Surface Water Decision a Win for Farmers, Private Property

Julie Tomascik

Water battles in drought-prone Texas have rules to follow. And the Texas Supreme Court’s recent denial of a state petition for review leaves in place a lower court ruling that favors farmers, ranchers and other longstanding water rights holders.

The dispute began in fall 2012 when Dow Chemical asserted its senior water rights and asked the Texas Commission on Environmental Quality (TCEQ) to make a priority call on Brazos River water, which also supplies farmers, ranchers, cities and other industries along its 900-mile stretch.

The state environmental agency responded by curtailing water from junior water rights holders. But they took it a step further and exempted cities and power generators from curtailment, overstepping their bounds during a scorching drought.

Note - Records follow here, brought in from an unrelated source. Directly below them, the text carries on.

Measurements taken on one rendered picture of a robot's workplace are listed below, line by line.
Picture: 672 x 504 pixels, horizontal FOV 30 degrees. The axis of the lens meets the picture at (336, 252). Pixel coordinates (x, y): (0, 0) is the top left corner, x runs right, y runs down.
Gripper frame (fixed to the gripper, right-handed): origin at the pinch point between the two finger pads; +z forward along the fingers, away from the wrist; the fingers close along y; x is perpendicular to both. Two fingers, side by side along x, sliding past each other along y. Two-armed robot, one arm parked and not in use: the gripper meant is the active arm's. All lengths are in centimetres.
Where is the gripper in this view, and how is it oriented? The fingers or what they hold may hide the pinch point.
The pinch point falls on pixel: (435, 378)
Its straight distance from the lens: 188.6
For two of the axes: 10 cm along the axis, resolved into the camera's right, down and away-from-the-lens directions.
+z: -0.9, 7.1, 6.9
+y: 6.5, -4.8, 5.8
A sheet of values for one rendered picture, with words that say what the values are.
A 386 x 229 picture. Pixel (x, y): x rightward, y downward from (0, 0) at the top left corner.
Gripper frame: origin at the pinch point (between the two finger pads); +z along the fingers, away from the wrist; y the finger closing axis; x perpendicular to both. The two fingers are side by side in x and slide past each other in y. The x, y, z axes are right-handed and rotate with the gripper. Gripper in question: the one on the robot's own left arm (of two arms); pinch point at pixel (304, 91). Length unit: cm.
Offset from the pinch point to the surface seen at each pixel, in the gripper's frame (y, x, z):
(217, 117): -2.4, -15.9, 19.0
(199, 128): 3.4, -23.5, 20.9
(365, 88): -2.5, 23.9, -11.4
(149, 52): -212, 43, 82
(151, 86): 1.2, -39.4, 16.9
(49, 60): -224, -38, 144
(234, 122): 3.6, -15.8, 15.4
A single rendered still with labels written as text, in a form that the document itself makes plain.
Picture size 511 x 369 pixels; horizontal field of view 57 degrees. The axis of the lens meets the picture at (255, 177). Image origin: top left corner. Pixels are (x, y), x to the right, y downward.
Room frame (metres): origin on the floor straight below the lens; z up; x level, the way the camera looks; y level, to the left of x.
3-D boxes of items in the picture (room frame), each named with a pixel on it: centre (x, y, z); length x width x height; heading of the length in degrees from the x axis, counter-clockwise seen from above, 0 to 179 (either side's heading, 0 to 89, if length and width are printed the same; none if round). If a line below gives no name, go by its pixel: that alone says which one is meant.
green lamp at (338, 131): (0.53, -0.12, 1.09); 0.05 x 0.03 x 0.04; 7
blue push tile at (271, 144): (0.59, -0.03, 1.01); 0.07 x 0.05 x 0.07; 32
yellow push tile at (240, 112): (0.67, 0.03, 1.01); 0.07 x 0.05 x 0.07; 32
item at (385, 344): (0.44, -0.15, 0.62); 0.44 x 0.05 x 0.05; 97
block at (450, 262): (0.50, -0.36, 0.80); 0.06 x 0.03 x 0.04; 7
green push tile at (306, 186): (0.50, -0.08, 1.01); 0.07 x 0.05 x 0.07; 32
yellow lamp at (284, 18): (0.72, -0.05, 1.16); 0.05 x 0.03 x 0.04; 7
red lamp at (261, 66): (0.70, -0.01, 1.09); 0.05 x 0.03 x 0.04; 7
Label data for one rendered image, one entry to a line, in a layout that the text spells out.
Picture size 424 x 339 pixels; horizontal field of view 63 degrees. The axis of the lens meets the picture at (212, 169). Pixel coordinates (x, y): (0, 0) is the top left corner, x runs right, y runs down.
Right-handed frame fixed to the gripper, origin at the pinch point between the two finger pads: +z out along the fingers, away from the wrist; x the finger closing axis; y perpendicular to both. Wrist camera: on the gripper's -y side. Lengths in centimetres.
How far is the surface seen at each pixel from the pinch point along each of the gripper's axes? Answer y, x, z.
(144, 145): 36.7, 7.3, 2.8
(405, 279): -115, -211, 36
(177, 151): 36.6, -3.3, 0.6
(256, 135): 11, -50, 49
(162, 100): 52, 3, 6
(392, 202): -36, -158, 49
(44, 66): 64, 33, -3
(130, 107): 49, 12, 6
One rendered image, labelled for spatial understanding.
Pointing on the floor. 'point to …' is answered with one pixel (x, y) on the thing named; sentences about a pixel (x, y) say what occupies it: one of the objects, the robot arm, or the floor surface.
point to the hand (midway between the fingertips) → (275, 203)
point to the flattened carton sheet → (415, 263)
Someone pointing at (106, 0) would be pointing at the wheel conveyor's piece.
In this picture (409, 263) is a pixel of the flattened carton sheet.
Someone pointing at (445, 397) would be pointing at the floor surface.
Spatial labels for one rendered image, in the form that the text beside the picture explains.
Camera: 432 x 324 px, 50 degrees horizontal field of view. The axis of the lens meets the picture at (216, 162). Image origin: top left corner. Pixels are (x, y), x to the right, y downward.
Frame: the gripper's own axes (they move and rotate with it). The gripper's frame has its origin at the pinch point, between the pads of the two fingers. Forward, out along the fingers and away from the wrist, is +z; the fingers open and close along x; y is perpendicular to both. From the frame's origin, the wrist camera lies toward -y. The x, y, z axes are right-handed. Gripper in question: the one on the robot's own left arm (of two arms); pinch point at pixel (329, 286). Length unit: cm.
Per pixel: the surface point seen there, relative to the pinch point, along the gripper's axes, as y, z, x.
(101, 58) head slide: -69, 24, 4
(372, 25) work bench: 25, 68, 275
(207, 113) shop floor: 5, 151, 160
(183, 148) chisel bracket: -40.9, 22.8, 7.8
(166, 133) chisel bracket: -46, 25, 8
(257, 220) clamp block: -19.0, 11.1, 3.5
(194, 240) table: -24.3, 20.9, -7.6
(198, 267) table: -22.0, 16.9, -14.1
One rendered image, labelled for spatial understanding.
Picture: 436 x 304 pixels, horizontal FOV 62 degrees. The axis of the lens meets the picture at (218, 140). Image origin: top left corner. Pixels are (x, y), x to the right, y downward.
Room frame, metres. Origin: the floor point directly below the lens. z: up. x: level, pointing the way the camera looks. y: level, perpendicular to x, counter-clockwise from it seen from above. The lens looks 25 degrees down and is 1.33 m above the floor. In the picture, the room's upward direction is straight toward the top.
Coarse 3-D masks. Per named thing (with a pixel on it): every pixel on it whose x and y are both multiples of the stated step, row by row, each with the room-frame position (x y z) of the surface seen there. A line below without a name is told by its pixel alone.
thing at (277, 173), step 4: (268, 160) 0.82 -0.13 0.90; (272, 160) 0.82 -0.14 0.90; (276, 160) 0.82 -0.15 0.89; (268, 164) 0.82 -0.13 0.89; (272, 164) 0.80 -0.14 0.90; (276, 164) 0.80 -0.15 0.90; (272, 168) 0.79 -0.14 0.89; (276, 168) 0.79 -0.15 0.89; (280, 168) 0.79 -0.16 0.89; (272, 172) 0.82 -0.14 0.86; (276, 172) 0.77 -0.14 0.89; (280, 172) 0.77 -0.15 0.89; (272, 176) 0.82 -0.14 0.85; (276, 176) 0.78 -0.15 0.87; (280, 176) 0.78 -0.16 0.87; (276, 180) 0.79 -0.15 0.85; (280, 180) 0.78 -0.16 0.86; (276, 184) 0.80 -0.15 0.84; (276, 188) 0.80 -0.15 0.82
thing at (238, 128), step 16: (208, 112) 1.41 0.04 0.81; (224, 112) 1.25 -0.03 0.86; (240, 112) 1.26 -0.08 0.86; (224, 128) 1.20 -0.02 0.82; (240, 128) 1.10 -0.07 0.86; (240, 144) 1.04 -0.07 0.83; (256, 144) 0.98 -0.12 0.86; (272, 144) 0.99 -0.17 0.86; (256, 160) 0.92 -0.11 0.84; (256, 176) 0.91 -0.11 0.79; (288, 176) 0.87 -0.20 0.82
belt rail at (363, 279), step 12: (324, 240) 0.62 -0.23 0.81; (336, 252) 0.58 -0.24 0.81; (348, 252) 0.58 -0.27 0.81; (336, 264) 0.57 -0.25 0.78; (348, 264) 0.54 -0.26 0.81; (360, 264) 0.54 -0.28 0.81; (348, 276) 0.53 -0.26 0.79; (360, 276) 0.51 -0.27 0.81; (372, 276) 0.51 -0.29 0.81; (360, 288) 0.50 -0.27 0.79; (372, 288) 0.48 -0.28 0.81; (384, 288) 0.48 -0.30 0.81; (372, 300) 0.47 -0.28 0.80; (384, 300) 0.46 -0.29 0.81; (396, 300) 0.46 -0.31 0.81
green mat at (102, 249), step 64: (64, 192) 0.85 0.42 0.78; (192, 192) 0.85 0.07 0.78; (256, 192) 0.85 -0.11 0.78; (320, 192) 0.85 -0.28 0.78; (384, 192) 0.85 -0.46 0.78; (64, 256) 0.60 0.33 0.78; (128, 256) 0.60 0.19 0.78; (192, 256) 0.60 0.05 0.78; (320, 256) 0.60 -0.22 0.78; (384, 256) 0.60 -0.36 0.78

More than 700 farmers and ranchers were left without surface water for irrigation, while the cities and power generators continued to pump water. TCEQ attempted to justify the exemption based upon public health, safety and welfare concerns.

That’s when Texas Farm Bureau (TFB) stepped in.

TFB took legal action, suing TCEQ on behalf of the farmers along the Brazos River.

“This was a case that evaluated a time-tested water rights system in the state,” TFB Government Affairs Director Regan Beck said. That system—first in time, first in right—is the simple idea that has guided appropriations of Texas surface water.

When the Texas agency strayed from state water law, the battle began brewing along the Brazos.

“The TCEQ’s rules went beyond their purview,” Beck said. “There wasn’t anything in the statutes that said they could make this exemption. It effectively did away with the priority system and farmers and ranchers lost their rights in times when there’s a priority call.”

Once an irrigator has perfected their permit, it becomes a vested property right. Beck noted changing the rules in the priority doctrine would have taken away that right.

The lawsuit, which included TFB and nine other plaintiffs, was first heard in District Court in Travis County. TFB won the lawsuit in 2013 when the court agreed TCEQ didn’t have the power to make that decision.

The ruling was appealed to the 13th Court of Appeals in Corpus Christi.

The court ruled TCEQ doesn’t have general police power to exempt junior preferred water rights from suspension based on public health, safety and welfare concerns.

The decision was once again appealed to the Texas Supreme Court, where agriculture and private property rights were handed victory.

“The trial and appeals courts reached the same conclusion and the Texas Supreme Court declined to hear the case, ultimately reaching the same decision,” Beck said. “The outcome, which favored agriculture and private property rights, will have a major role in the future water issues in our drought-prone state.”